Eine Diagnostik als Beziehungsgestaltung ist für viele Einrichtungen und Institutionen zurzeit allenfalls in deutlich abgegrenzten Bereichen denkbar. Wird weitgehend auf klassische Kategorisierung auf Basis standardisierter Herangehensweisen verzichtet, sind wesentliche Bemessungsgrößen für Ressourcenzuweisung, Leistungsprognosen und Einschätzung der Selbstständigkeit außer Kraft gesetzt bzw. individualisiert. Dass sich der Weg für den Klienten lohnt, erfährt der Leser überzeugend anhand anschaulicher Fallbeispiele, wie sie die Autoren aufzeigen. Manfred Jödecke führt eine ganze Reihe an reichhaltigen und verdichteten Beispielen für eindrückliche Biographien auf – vom literarischen Klassiker Dibs bis zu Größen der aktuellen Szene wie Raul Aguayo-Krauthausen. Nicole Friedrich ergänzt die Perspektiven durch Schilderungen klassischer Diagnostik und ihre Auswirkung aus der Perspektive einer Betroffenen. Lara-Marie Schwineköper betont die Notwendigkeit eines interdisziplinären Austausches für diese diagnostische Arbeit und hilft dem Leser durch ihren Blick als Studentin auf das Thema, sich in den Beiträgen des Buchs zurecht zu finden.
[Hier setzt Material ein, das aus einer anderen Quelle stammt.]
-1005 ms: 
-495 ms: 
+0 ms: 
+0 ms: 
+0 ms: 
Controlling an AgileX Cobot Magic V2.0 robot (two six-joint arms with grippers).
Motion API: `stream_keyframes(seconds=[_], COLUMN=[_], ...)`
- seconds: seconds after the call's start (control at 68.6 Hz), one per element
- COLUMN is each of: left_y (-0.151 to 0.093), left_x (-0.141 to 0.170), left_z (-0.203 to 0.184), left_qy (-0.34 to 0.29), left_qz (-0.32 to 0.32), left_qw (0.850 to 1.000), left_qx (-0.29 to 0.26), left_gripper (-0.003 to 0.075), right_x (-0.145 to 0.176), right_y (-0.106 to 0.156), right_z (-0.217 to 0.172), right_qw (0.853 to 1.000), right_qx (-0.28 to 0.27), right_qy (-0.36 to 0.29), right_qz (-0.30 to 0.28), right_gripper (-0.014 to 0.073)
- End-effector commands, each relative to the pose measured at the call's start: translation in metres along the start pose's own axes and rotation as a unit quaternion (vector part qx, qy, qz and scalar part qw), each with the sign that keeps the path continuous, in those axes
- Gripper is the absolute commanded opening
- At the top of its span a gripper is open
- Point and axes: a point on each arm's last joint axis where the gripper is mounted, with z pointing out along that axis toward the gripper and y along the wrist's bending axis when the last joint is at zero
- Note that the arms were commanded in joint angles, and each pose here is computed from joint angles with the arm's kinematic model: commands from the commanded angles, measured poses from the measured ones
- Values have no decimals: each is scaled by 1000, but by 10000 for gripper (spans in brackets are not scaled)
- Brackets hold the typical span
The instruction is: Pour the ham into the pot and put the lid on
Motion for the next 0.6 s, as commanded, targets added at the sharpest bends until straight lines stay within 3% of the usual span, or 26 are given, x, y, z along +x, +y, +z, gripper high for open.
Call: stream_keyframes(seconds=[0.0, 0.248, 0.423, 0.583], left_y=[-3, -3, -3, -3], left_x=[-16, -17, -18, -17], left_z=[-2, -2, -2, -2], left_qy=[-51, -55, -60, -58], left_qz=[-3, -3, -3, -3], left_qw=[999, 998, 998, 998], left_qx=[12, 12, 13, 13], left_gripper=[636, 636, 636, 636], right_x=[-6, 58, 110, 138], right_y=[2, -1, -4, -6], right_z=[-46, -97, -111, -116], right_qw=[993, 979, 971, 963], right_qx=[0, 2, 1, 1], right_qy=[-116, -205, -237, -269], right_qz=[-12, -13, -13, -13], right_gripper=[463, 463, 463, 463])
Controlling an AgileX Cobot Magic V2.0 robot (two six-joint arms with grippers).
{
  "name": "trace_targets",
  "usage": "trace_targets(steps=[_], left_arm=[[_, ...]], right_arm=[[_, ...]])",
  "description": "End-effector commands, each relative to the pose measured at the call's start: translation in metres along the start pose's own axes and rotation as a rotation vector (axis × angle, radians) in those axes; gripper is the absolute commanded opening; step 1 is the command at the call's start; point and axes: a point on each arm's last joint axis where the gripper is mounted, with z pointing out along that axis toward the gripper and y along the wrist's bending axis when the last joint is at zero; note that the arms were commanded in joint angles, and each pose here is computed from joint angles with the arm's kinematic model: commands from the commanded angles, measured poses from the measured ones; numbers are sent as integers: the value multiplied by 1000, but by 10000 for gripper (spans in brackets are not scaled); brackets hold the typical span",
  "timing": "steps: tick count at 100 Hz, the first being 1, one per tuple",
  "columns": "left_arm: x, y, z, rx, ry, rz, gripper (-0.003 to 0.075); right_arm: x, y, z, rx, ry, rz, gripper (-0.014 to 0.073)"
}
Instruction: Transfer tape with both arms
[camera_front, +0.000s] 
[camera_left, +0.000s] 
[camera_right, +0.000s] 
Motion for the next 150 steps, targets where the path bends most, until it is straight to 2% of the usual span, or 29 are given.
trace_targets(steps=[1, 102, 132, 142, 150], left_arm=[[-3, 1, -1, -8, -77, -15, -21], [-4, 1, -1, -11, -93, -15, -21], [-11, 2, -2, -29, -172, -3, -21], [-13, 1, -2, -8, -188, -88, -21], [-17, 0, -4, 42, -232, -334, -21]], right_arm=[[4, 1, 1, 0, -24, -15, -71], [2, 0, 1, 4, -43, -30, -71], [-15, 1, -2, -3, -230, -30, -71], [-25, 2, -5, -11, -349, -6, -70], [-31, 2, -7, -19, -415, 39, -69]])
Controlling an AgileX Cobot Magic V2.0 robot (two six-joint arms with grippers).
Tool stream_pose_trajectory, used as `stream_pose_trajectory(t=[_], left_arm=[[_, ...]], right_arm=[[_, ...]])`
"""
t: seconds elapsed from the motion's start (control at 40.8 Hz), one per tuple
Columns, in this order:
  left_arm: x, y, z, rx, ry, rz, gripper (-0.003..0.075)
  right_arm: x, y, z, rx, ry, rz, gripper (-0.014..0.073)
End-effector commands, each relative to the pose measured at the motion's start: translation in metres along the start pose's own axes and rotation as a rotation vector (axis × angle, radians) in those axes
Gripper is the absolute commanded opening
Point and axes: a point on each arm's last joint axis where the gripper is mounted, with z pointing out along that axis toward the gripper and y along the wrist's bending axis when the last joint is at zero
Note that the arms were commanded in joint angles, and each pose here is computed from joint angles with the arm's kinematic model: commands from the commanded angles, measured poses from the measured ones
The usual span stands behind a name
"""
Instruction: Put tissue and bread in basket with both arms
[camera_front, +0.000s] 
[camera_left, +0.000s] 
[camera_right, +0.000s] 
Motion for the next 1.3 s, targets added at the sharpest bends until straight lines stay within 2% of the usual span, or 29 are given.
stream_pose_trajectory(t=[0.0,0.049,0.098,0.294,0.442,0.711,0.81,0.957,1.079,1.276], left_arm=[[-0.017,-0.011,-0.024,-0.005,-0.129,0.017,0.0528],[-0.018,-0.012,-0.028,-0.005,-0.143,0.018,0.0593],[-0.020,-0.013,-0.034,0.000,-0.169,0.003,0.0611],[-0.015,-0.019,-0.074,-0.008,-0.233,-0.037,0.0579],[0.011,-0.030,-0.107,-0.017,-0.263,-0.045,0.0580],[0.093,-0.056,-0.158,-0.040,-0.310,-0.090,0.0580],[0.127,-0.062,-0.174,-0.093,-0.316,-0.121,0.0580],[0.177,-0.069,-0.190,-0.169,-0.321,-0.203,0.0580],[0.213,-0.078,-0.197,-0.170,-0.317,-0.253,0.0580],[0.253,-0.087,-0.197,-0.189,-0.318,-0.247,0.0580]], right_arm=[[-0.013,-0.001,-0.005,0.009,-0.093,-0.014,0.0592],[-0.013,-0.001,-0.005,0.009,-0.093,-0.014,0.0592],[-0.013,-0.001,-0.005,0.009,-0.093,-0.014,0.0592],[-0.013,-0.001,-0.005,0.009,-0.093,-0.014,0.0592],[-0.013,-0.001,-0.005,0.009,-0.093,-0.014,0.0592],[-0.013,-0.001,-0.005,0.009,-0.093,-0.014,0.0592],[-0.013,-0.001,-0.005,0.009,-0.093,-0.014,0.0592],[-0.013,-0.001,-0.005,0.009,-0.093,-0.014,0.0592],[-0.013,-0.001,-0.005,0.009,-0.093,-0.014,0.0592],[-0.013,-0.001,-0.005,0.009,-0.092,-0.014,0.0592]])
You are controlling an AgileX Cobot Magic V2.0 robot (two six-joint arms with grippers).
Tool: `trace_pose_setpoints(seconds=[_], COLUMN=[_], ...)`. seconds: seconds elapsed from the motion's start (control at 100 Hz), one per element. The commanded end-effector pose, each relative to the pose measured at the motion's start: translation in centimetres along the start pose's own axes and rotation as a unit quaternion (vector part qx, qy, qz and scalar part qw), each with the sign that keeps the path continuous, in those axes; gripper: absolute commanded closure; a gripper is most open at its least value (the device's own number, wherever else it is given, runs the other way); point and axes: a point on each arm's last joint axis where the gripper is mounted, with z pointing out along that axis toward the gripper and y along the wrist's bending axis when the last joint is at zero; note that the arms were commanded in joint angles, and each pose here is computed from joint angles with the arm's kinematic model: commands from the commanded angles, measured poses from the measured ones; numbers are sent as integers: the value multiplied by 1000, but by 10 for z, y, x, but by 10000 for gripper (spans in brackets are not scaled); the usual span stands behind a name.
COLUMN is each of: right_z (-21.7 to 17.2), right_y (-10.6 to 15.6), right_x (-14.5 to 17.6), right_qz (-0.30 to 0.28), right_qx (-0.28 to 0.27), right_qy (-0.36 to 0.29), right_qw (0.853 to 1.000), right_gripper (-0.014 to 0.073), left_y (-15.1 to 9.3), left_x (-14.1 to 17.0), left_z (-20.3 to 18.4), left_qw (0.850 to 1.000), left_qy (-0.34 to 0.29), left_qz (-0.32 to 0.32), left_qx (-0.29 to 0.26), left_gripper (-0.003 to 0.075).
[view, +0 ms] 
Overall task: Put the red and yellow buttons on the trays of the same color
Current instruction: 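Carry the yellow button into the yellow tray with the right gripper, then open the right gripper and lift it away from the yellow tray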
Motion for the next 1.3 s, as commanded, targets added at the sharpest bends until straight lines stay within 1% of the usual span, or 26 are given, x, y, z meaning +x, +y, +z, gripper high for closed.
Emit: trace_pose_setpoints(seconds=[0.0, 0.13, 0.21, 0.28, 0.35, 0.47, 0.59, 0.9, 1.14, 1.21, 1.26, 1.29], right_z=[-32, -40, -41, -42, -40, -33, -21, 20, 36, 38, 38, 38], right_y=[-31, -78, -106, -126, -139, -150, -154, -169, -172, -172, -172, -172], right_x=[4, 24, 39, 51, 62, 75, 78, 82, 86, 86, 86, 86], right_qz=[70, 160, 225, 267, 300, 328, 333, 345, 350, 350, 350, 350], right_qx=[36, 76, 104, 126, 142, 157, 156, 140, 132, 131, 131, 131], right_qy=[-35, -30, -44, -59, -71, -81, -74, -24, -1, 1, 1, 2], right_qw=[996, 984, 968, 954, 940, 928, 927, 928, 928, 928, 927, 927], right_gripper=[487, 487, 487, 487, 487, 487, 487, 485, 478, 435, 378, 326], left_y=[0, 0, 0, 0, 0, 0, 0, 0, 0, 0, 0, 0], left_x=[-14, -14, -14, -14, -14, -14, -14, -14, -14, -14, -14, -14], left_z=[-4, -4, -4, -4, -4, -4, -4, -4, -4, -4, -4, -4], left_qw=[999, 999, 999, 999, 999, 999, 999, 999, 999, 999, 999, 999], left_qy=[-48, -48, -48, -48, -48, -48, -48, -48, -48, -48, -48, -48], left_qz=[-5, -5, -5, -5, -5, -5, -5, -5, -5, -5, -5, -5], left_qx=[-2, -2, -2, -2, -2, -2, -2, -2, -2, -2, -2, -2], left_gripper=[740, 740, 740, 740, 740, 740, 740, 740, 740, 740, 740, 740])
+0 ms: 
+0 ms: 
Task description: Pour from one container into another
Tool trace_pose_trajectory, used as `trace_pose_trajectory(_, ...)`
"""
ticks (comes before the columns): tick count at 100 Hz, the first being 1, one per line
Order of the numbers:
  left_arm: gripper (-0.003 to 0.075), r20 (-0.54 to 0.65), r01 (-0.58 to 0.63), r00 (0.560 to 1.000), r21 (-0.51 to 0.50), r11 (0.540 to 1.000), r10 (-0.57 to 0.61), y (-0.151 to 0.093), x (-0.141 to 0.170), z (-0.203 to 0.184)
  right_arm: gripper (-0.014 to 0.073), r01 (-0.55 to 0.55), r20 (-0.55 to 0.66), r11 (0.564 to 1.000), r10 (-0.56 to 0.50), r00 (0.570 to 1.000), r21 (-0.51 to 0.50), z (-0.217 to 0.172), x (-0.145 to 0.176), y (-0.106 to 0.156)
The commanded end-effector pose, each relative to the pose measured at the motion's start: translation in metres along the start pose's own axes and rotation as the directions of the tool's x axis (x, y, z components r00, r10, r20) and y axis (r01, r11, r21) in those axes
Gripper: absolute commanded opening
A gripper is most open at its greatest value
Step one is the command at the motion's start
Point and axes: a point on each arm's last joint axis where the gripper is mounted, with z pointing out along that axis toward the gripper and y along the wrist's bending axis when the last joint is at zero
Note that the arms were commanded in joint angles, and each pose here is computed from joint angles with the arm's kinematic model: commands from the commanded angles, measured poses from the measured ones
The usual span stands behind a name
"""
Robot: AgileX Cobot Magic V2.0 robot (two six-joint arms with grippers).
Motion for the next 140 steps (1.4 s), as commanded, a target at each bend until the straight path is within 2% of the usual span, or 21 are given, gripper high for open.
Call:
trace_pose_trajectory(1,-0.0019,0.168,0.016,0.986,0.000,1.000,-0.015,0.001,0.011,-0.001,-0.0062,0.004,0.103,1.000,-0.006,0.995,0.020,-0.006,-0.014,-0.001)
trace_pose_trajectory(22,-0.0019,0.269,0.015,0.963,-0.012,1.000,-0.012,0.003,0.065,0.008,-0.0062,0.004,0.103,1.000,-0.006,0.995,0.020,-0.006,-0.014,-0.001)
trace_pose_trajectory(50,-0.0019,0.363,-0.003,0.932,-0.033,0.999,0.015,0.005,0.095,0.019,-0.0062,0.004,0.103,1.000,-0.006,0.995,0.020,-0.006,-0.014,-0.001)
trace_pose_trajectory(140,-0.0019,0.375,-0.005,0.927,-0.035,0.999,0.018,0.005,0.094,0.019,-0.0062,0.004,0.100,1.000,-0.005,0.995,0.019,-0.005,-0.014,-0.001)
Wesentliche Aussagen der Autoren dieses Herausgeberbands werden durch sie vorab zusammengefasst.
Beziehung heilt, wie die Pädagogen oft und unter Ausblendung des auch kritisch zu reflektierenden Heilsbegriffs zu Recht sagen. Nach der Lektüre des von Susanne Römer herausgegebenen Buchs haben Sie als pädagogisch interessierte Leserin oder Leser nicht nur einen guten Einblick in die Thematik inklusionskompatibler Diagnostik erhalten. Sie haben auch ein Angebot kennengelernt, mit dem Sie den pädagogischen Weisheiten eine hinzufügen können: Die als Beziehungsgestaltung angelegte Diagnostik heilt auch.